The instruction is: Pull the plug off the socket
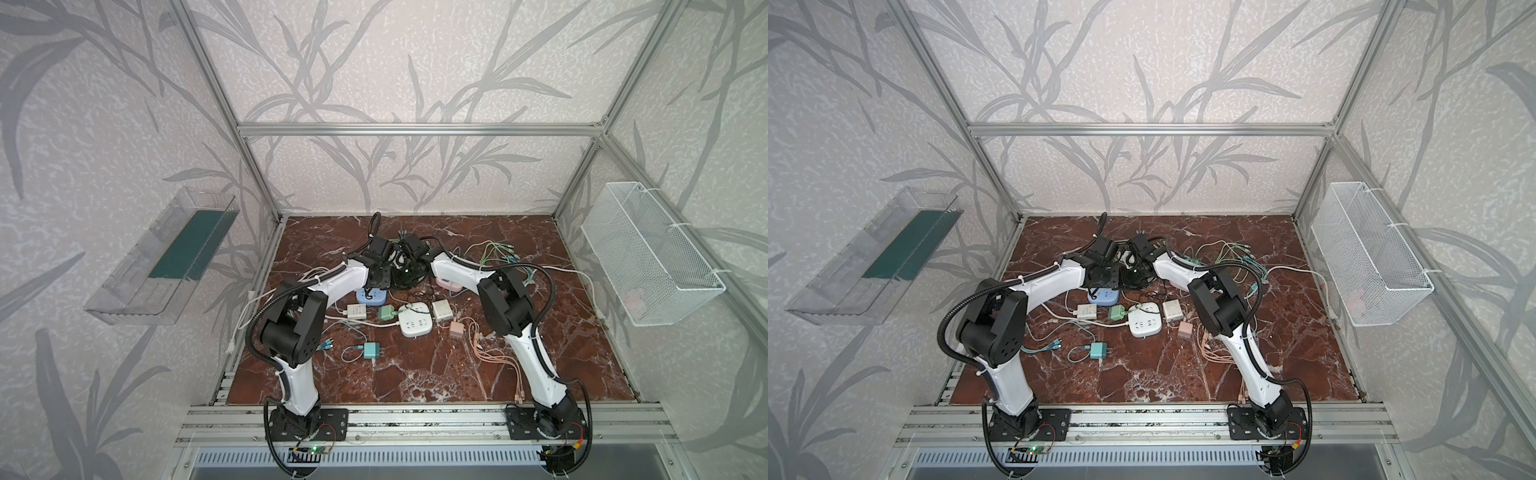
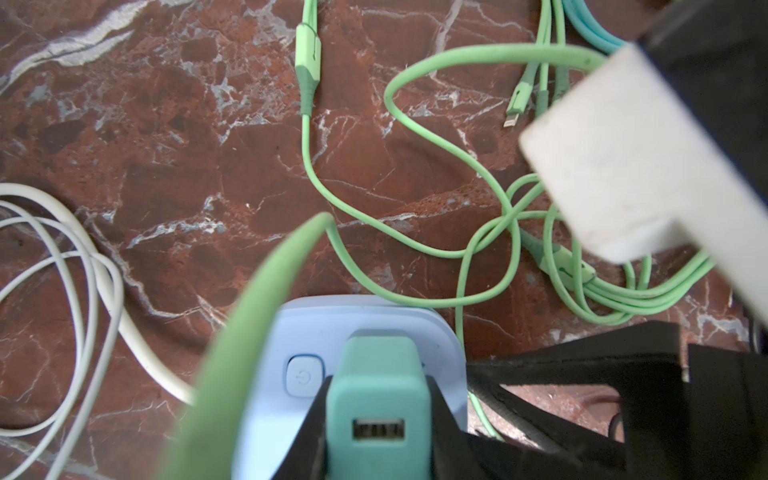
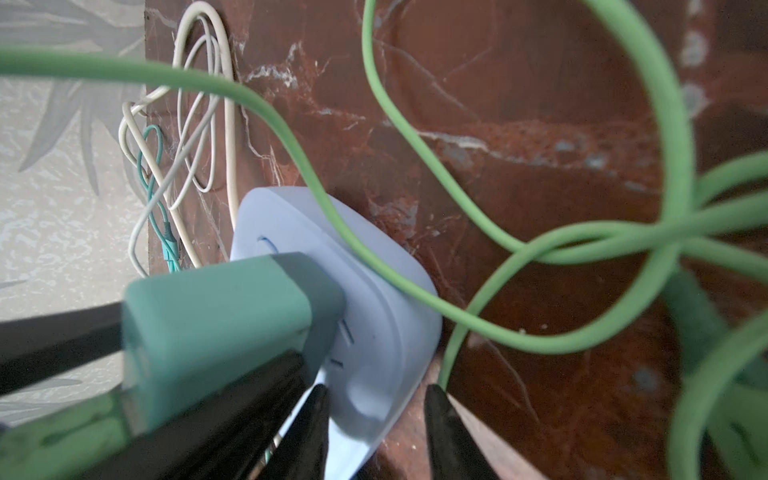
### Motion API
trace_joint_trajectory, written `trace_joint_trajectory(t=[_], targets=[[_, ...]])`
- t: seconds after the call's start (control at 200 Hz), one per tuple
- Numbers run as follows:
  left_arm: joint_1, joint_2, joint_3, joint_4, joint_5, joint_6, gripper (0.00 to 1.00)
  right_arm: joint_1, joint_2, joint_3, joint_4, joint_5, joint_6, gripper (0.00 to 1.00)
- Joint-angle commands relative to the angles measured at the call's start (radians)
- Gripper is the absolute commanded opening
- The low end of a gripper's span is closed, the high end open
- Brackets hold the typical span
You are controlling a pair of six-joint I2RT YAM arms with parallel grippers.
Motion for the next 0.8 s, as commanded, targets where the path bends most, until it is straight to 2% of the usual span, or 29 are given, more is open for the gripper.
trace_joint_trajectory(t=[0.0,0.445,0.795], targets=[[-0.002,-0.070,0.034,0.016,-0.002,0.017,0.15,0.018,0.044,0.004,-0.086,0.060,-0.024,0.38],[-0.003,-0.097,-0.016,0.034,-0.002,0.017,0.13,0.020,0.047,0.022,-0.114,0.082,-0.027,0.37],[-0.003,-0.097,-0.016,0.021,-0.030,0.015,0.13,0.020,0.018,-0.013,-0.016,0.017,-0.015,0.41]])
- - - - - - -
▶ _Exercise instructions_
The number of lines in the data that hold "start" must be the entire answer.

▶ _Your response_
2